The Val d’Isère side of the ski area is a bit more red and black in nature. More steeper and tougher runs than around Tignes. There is great skiing for beginners in the Solaise sector, though. It connects to the Pisaillas glacier and has some very nice valley runs as well. And superb terrain for first-time off-piste skiers.
Talking about off-piste… This is why I think Tignes & Val d’Isère is the most complete ski area in the Alps. As you know, everything outside the piste markers of the groomed runs is considered off-piste here. Basically, you’re on your own, even 1 cm outside the groomers. However, the terrain surrounding the lifts and groomers in this ski area is just exquisite. In most cases, it’s not steeper than 30 degrees and between the runs, it’s playful, accessible, easy to assess, and just plain fun. There are some steeper and more serious runs for those who want them. Some of them are on the piste map even. Not groomed, but marked and controlled.
Grand Vallon, above Le Fornet
If you don’t mind a little traverse or hike (5 minutes, max), numerous lines are there just to be taken.

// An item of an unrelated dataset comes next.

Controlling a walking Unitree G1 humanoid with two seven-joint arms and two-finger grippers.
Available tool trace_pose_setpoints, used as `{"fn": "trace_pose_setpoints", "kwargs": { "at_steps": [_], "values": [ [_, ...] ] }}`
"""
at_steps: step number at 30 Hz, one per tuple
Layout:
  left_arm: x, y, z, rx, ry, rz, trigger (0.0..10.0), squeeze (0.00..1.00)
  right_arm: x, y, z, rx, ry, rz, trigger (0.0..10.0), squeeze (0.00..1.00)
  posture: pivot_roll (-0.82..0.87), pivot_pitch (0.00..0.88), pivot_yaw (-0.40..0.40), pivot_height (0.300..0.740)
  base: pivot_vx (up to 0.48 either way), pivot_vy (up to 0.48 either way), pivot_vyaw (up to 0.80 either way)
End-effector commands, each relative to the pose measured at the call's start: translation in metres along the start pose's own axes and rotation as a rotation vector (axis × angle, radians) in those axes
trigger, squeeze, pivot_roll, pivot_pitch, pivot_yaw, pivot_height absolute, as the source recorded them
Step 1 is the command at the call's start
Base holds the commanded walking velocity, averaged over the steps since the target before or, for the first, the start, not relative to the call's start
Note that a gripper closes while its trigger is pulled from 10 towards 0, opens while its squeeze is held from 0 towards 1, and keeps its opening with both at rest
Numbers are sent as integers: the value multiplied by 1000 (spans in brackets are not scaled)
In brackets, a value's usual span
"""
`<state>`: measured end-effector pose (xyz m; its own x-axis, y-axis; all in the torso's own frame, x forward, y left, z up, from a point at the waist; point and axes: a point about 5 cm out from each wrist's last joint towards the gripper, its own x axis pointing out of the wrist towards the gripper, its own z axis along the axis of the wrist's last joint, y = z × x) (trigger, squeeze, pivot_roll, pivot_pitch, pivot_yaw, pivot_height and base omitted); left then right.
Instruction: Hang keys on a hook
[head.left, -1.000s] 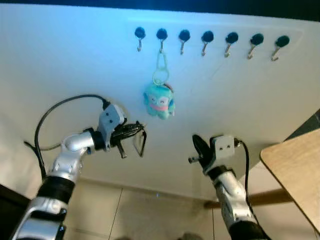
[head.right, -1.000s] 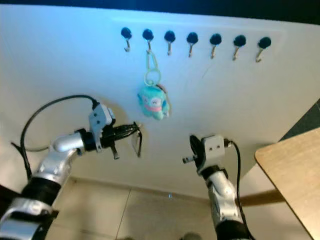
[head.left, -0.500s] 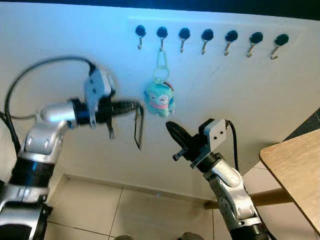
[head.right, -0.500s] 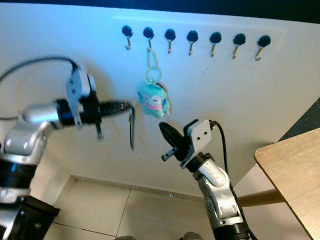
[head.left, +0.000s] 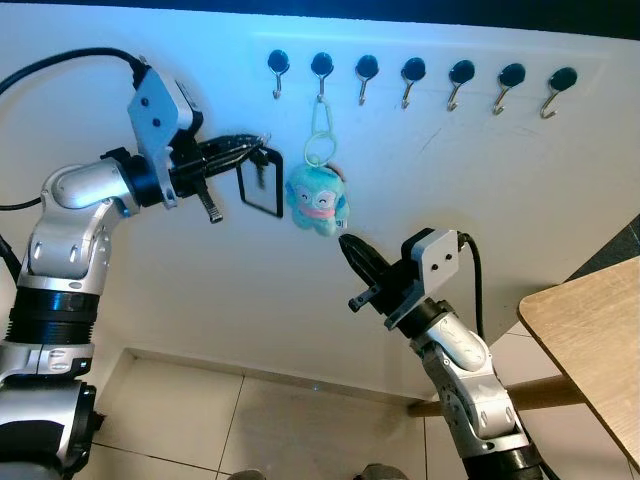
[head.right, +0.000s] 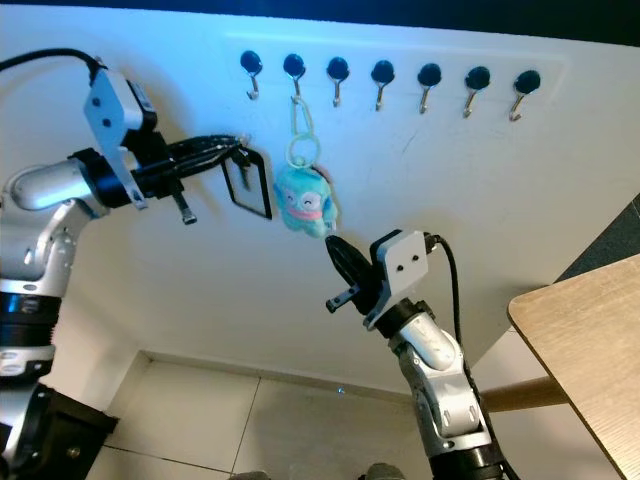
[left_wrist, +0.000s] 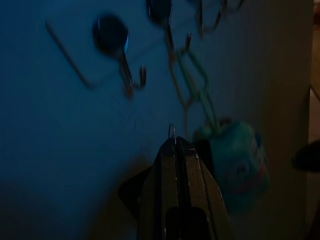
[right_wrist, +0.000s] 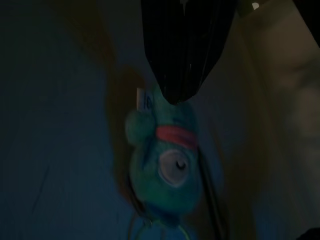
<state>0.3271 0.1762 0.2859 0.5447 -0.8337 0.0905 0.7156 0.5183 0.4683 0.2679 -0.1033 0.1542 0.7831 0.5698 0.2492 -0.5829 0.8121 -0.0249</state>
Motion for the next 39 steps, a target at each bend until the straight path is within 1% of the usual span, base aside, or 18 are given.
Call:
{"fn": "trace_pose_setpoints", "kwargs": {
  "at_steps": [1,5,7,12,16,19,23,26,27,31,34,37,39],
  "values": [
    [3,2,8,0,-52,5,10000,0,1,2,4,-9,-10,4,10000,0,28,69,14,740,0,0,0],
    [10,5,22,25,-145,45,10000,0,5,2,11,-13,-30,8,10000,0,28,67,16,740,0,0,0],
    [14,5,28,9,-198,47,10000,0,6,3,14,-9,-39,10,10000,0,29,65,15,740,0,0,0],
    [19,2,33,-27,-242,27,10000,0,9,4,16,-3,-45,16,10000,0,28,62,15,740,0,0,0],
    [23,-2,29,-36,-221,7,10000,0,10,5,17,0,-48,21,10000,0,28,60,16,740,0,0,0],
    [25,-4,26,-74,-219,1,10000,0,11,6,17,5,-46,27,10000,0,26,57,16,740,0,0,0],
    [26,-5,24,-85,-209,-5,10000,0,11,6,17,8,-43,28,10000,0,27,55,16,740,0,0,0],
    [28,-8,17,-104,-157,-25,10000,0,11,7,17,13,-37,37,10000,0,26,53,16,740,0,0,0],
    [28,-9,13,-112,-123,-31,10000,0,10,8,16,16,-34,41,10000,0,27,54,16,740,0,0,0],
    [28,-8,11,-126,-108,-14,10000,0,11,9,16,19,-33,44,10000,0,28,54,14,740,0,0,0],
    [27,-6,9,-137,-99,1,10000,0,11,9,16,21,-32,45,10000,0,28,54,14,740,0,0,0],
    [27,-3,10,-138,-118,24,10000,0,12,9,17,24,-35,47,10000,0,29,57,13,740,0,0,0],
    [25,-5,14,-143,-145,9,10000,0,12,9,18,25,-37,47,10000,0,28,57,13,740,0,0,0]
  ]
}}
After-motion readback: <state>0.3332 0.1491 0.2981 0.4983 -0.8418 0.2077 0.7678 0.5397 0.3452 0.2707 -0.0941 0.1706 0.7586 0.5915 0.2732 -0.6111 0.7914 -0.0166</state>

Some are south-facing and stabilize quickly, but there are enough lines on north and west-facing slopes, keeping them fresh for days after the last snowfall. And then there are the tree runs to La Daille, Val d’Isère, Le Laisinant, and Le Fornet. The trees here are mostly larch. They lose their needles in winter, so there is snow cover up to the tree trunks. Plenty of space in between to shred some pow on a snowy day, when higher up the mountain, visibility is limited in white-out conditions.
Freeride season is also a long one here. Since most slopes are covered in grass, moss, and only some small rocks, you only need a 50 cm base or so to be able to ski off-piste without having to worry about sharks too much. From Christmas until mid-April, this ski area is the place to be for whatever kind of freeride or backcountry skiing you fancy.
For a detailed description of all possible freeride lines in this ski area (including pictures, info on entry points, etc.), check out this great blog: http://freeskilly.canalblog.com/
Food and practical stuff
French food is the norm here, obviously. On the mountain, you can get a simple lunch (pasta, or a salad) from € 15 to… however much money you want to spend. Generally speaking, Val d’Isère is the more expensive side, both on the mountain and in the villages. This goes for food, but also for accommodation. Tignes’ apartments are more functional and not very spacious, Val Claret even has a bit of a student vibe.
Getting to this area is not straightforward. It is a long drive from the highway and a 30-minute drive from the nearest station. In that respect, it’s a bit harder to reach than its competitors/neighbors Paradiski or Les Trois Vallées. The completeness of the area, however, the endless possibilities both on and off-piste is what makes Tignes & Val d’Isère the most complete ski area in France (maybe even in the Alps).